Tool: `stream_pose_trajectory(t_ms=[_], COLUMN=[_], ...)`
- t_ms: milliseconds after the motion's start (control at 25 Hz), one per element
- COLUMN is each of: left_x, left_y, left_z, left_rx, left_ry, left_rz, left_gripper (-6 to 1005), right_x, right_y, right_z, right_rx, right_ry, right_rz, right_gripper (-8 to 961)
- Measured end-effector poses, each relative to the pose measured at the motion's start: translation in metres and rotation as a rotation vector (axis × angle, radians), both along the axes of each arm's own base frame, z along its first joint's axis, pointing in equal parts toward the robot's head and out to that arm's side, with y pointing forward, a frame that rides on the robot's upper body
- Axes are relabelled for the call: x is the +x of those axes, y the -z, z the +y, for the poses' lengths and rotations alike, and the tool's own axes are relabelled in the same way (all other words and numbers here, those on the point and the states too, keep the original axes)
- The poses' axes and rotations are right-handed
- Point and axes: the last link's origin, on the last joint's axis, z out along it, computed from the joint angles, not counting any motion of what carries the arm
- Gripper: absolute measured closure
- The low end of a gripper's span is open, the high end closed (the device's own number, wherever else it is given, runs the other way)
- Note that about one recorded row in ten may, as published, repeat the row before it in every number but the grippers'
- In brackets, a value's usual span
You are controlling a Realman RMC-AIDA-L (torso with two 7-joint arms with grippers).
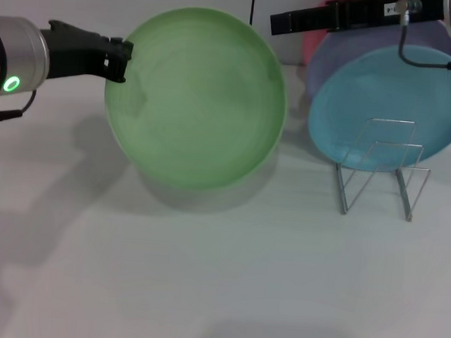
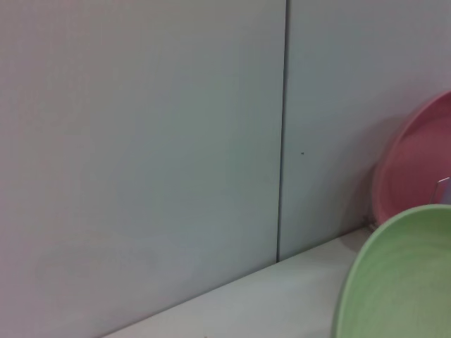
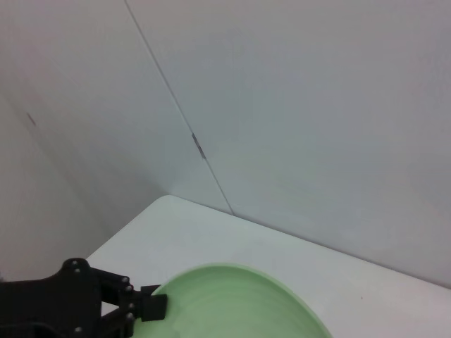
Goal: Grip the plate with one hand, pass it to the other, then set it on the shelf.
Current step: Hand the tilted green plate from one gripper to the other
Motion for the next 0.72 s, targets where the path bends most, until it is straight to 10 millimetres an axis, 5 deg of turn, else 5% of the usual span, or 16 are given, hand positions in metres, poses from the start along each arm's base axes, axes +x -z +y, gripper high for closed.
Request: stream_pose_trajectory(t_ms=[720], left_x=[-0.005], left_y=[0.019], left_z=[0.004], left_rx=[-0.021], left_ry=[0.007], left_rz=[-0.007], left_gripper=[964], right_x=[0.01], right_y=[-0.005], right_z=[-0.003], right_rx=[0.025], right_ry=[0.008], right_rz=[0.004], right_gripper=[159])
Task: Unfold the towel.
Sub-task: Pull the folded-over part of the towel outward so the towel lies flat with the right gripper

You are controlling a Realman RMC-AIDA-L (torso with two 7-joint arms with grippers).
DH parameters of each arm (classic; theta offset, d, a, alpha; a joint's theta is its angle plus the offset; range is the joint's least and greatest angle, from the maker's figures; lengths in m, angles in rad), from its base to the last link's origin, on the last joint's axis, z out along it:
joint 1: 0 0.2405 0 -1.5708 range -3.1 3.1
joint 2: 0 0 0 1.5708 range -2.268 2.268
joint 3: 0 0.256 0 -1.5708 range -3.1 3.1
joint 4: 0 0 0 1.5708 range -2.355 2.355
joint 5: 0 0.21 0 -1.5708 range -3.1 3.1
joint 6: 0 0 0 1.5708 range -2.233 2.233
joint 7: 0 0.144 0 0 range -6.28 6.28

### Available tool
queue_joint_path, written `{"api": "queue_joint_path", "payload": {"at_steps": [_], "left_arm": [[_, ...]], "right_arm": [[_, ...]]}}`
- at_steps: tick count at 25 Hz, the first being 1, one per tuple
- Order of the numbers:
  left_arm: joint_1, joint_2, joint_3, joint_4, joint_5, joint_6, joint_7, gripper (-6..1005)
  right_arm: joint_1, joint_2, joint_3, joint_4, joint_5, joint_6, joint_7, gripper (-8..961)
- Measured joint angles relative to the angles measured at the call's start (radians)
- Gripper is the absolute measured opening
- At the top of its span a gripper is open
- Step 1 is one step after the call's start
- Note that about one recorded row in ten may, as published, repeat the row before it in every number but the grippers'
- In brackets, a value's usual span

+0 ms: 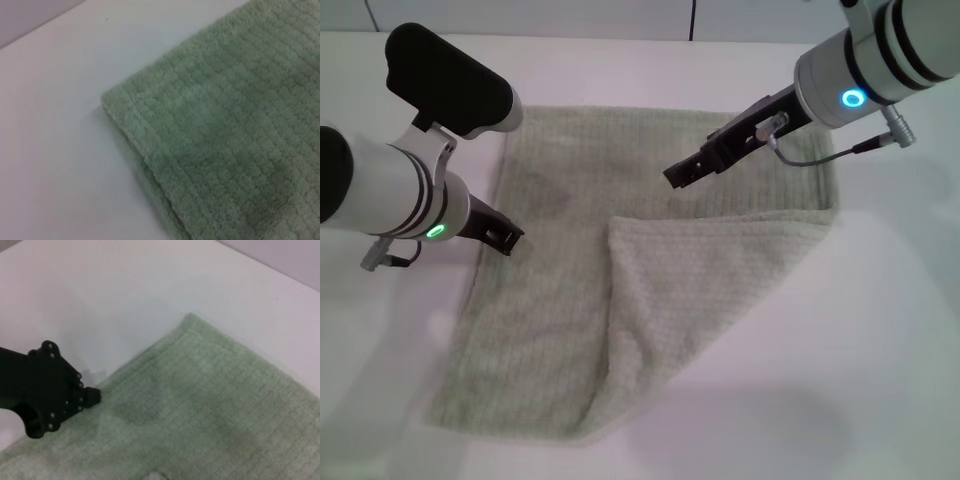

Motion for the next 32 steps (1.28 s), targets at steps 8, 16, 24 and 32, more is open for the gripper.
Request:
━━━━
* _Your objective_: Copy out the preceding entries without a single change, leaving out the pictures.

* _Written solution_:
Tool: `stream_pose_trajectory(t_ms=[_], COLUMN=[_], ...)`
- t_ms: milliseconds after the motion's start (control at 25 Hz), one per element
- COLUMN is each of: left_x, left_y, left_z, left_rx, left_ry, left_rz, left_gripper (-6 to 1005), right_x, right_y, right_z, right_rx, right_ry, right_rz, right_gripper (-8 to 961)
- Measured end-effector poses, each relative to the pose measured at the motion's start: translation in metres and rotation as a rotation vector (axis × angle, radians), both along the axes of each arm's own base frame, z along its first joint's axis, pointing in equal parts toward the robot's head and out to that arm's side, with y pointing forward, a frame that rides on the robot's upper body
- Axes are relabelled for the call: x is the +x of those axes, y the -z, z the +y, for the poses' lengths and rotations alike, and the tool's own axes are relabelled in the same way (all other words and numbers here, those on the point and the states too, keep the original axes)
- The poses' axes and rotations are right-handed
- Point and axes: the last link's origin, on the last joint's axis, z out along it, computed from the joint angles, not counting any motion of what carries the arm
- Gripper: absolute measured closure
- The low end of a gripper's span is open, the high end closed (the device's own number, wherever else it is given, runs the other way)
- Note that about one recorded row in ten may, as published, repeat the row before it in every number but the grippers'
- In brackets, a value's usual span
You are controlling a Realman RMC-AIDA-L (torso with two 7-joint arms with grippers).
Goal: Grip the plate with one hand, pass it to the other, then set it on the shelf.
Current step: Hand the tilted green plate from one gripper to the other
Motion for the next 0.72 s, targets where the path bends most, until it is straight to 10 millimetres an axis, 5 deg of turn, else 5% of the usual span, or 16 are given, hand positions in metres, poses from the start along each arm's base axes, axes +x -z +y, gripper high for closed.
Request: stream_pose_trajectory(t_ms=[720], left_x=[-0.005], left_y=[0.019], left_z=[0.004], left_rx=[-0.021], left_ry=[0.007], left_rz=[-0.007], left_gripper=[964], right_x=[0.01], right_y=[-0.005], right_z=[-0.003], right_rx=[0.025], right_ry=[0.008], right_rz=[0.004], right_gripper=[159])
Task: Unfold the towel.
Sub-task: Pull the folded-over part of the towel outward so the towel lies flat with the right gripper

You are controlling a Realman RMC-AIDA-L (torso with two 7-joint arms with grippers).
DH parameters of each arm (classic; theta offset, d, a, alpha; a joint's theta is its angle plus the offset; range is the joint's least and greatest angle, from the maker's figures; lengths in m, angles in rad), from its base to the last link's origin, on the last joint's axis, z out along it:
joint 1: 0 0.2405 0 -1.5708 range -3.1 3.1
joint 2: 0 0 0 1.5708 range -2.268 2.268
joint 3: 0 0.256 0 -1.5708 range -3.1 3.1
joint 4: 0 0 0 1.5708 range -2.355 2.355
joint 5: 0 0.21 0 -1.5708 range -3.1 3.1
joint 6: 0 0 0 1.5708 range -2.233 2.233
joint 7: 0 0.144 0 0 range -6.28 6.28

### Available tool
queue_joint_path, written `{"api": "queue_joint_path", "payload": {"at_steps": [_], "left_arm": [[_, ...]], "right_arm": [[_, ...]]}}`
- at_steps: tick count at 25 Hz, the first being 1, one per tuple
- Order of the numbers:
  left_arm: joint_1, joint_2, joint_3, joint_4, joint_5, joint_6, joint_7, gripper (-6..1005)
  right_arm: joint_1, joint_2, joint_3, joint_4, joint_5, joint_6, joint_7, gripper (-8..961)
- Measured joint angles relative to the angles measured at the call's start (radians)
- Gripper is the absolute measured opening
- At the top of its span a gripper is open
- Step 1 is one step after the call's start
- Note that about one recorded row in ten may, as published, repeat the row before it in every number but the grippers'
- In brackets, a value's usual span

+0 ms: 

Motion for the next 32 steps (1.28 s), targets at steps 8, 16, 24 and 32, more is open for the gripper.
Request:

This exercise requires no further response.